=== ABOUT THIS TASK ===
Search the material below for lines containing the string "scene", and copy every one you find.

────

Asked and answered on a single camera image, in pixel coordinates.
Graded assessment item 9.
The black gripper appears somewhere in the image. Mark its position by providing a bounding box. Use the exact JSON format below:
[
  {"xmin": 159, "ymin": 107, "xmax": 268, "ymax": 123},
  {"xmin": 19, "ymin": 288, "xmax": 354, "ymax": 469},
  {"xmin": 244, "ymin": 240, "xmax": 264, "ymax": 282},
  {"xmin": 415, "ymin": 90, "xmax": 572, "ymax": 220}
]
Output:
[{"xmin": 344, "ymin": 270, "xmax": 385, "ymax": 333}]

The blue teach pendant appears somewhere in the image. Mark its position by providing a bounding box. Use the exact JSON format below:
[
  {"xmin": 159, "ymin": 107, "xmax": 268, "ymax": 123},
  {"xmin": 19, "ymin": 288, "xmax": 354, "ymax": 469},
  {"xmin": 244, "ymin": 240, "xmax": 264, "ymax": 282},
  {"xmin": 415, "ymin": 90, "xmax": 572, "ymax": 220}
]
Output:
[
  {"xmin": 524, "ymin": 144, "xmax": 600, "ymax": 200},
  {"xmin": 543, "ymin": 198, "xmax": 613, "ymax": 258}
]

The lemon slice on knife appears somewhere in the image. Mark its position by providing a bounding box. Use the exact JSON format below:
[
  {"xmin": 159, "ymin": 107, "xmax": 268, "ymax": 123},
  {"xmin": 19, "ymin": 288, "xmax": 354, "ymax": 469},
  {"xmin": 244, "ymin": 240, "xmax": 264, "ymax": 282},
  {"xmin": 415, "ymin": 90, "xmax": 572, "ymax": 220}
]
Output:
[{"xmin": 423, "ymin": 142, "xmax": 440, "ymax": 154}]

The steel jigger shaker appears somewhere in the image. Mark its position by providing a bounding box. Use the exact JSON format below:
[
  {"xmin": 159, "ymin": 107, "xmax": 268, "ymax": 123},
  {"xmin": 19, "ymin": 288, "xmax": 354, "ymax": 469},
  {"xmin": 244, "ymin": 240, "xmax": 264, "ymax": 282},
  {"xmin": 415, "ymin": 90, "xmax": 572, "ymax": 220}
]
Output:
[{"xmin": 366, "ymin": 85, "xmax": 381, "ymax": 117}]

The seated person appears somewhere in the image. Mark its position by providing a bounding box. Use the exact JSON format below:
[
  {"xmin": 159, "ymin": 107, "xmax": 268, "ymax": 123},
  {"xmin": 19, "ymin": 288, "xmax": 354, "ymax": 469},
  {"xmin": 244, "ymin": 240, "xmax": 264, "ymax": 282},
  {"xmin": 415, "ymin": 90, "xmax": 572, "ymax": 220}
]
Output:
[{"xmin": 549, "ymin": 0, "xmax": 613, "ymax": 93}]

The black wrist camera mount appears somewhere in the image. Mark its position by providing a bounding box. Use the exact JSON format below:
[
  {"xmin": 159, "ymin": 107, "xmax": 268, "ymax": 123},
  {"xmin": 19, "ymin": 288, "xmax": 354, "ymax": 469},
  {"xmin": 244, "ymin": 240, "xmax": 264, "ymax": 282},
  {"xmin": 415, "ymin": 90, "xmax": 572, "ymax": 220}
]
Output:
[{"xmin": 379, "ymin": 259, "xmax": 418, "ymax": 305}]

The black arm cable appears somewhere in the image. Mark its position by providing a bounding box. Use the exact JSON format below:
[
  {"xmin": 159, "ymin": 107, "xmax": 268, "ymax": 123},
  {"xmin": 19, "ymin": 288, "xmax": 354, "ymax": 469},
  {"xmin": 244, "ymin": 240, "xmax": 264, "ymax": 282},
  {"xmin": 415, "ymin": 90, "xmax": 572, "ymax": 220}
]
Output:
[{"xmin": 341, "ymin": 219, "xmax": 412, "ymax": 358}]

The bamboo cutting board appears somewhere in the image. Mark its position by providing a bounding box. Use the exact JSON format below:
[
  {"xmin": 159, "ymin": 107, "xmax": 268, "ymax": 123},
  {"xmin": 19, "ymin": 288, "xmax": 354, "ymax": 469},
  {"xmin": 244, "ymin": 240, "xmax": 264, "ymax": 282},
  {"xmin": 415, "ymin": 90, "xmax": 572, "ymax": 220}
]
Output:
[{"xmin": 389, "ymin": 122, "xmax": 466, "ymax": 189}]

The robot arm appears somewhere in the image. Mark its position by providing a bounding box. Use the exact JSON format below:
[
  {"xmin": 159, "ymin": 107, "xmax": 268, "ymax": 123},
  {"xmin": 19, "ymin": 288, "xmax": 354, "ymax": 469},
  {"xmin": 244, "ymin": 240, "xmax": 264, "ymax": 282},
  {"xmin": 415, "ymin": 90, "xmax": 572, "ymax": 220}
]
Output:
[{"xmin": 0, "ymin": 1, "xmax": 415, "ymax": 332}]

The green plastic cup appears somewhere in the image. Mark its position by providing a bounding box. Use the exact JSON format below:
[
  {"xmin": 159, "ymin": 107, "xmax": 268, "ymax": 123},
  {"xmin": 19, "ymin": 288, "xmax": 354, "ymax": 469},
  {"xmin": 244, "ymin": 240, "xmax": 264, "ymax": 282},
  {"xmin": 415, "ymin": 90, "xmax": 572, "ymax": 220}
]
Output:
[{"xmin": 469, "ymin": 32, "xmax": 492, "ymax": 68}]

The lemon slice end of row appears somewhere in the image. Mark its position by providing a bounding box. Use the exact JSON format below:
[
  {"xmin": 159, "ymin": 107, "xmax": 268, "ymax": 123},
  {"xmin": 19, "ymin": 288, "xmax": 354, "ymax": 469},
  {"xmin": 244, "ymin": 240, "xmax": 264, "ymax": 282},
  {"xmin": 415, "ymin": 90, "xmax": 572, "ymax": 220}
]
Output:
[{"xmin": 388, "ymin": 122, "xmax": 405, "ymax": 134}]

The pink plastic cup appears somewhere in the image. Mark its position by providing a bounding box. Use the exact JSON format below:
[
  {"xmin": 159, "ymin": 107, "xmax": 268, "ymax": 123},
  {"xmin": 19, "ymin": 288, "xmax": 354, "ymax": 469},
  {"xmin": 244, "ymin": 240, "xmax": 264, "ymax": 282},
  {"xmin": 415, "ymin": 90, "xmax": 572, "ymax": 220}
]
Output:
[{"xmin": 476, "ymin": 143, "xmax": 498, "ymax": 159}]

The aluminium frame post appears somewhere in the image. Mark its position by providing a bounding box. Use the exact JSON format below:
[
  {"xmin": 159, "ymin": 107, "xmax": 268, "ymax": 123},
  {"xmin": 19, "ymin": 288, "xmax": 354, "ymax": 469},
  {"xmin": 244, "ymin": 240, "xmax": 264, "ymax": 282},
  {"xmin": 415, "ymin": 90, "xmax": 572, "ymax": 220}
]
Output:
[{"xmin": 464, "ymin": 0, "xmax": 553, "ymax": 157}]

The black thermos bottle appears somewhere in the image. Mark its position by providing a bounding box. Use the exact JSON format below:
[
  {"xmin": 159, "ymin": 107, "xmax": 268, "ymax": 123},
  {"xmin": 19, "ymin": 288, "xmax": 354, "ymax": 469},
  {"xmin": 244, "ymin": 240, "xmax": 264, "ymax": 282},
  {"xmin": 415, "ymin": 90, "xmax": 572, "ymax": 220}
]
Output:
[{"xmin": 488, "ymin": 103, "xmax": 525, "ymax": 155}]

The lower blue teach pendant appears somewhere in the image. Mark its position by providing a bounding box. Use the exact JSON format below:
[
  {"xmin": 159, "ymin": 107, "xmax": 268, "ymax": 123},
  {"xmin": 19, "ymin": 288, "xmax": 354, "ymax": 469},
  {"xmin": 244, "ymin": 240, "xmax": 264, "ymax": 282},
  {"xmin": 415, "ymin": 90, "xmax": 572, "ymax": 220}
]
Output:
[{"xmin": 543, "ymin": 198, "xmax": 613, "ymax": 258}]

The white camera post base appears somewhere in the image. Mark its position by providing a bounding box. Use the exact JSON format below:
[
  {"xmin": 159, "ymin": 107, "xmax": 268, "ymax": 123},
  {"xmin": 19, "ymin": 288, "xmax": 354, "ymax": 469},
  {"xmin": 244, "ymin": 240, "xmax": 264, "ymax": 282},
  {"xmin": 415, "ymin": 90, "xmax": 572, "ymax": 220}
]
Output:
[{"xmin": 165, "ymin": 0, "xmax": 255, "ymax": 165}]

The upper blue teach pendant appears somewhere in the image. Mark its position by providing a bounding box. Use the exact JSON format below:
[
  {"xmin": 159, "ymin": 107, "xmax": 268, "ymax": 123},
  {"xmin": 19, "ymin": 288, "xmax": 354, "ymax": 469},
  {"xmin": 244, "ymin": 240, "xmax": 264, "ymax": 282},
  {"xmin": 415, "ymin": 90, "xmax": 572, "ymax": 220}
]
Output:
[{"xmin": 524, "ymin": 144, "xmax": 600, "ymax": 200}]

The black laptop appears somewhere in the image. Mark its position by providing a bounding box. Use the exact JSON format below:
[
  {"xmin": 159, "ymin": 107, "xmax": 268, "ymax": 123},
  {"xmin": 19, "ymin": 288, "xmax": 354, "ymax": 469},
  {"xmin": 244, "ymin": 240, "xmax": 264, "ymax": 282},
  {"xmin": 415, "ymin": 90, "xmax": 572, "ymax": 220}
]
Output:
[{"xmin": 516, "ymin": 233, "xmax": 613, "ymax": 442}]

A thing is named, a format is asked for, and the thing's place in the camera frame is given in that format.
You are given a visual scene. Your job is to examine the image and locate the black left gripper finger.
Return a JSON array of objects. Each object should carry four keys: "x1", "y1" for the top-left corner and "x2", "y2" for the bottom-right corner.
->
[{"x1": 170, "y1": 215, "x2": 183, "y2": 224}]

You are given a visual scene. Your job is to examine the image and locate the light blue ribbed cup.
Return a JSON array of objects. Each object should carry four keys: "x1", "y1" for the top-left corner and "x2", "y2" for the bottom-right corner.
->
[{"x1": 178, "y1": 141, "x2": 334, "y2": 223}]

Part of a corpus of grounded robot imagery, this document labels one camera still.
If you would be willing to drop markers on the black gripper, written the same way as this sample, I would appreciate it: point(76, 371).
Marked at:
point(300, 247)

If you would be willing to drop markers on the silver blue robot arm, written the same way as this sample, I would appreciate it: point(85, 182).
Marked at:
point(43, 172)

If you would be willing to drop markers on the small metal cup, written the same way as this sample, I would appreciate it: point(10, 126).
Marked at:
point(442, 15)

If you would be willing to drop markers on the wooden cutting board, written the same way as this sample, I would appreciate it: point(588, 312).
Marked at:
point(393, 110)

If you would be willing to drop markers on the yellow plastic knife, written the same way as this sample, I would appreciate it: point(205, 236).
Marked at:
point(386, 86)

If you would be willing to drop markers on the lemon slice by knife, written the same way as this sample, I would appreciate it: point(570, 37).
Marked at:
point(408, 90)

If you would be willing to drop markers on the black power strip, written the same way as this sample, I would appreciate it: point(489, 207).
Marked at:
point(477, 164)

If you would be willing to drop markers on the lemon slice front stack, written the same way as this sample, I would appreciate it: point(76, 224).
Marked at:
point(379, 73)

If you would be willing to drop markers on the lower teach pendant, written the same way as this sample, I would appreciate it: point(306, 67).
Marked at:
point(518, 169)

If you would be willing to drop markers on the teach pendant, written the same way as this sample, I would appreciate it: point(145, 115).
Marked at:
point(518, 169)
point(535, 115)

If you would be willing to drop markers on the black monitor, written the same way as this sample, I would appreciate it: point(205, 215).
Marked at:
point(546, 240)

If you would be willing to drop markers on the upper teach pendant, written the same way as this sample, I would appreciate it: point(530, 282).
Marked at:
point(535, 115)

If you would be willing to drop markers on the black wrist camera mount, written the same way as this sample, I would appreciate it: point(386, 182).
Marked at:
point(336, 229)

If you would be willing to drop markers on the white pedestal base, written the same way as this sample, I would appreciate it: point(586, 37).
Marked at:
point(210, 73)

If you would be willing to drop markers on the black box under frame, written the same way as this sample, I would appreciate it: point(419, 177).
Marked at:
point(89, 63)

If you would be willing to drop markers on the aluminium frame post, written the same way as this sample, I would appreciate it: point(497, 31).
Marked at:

────

=== EXERCISE RESPONSE ===
You are given a visual scene. Your job is to examine the image and locate the black left gripper finger.
You are given a visual scene. Your job is to examine the image and locate the light blue ribbed cup.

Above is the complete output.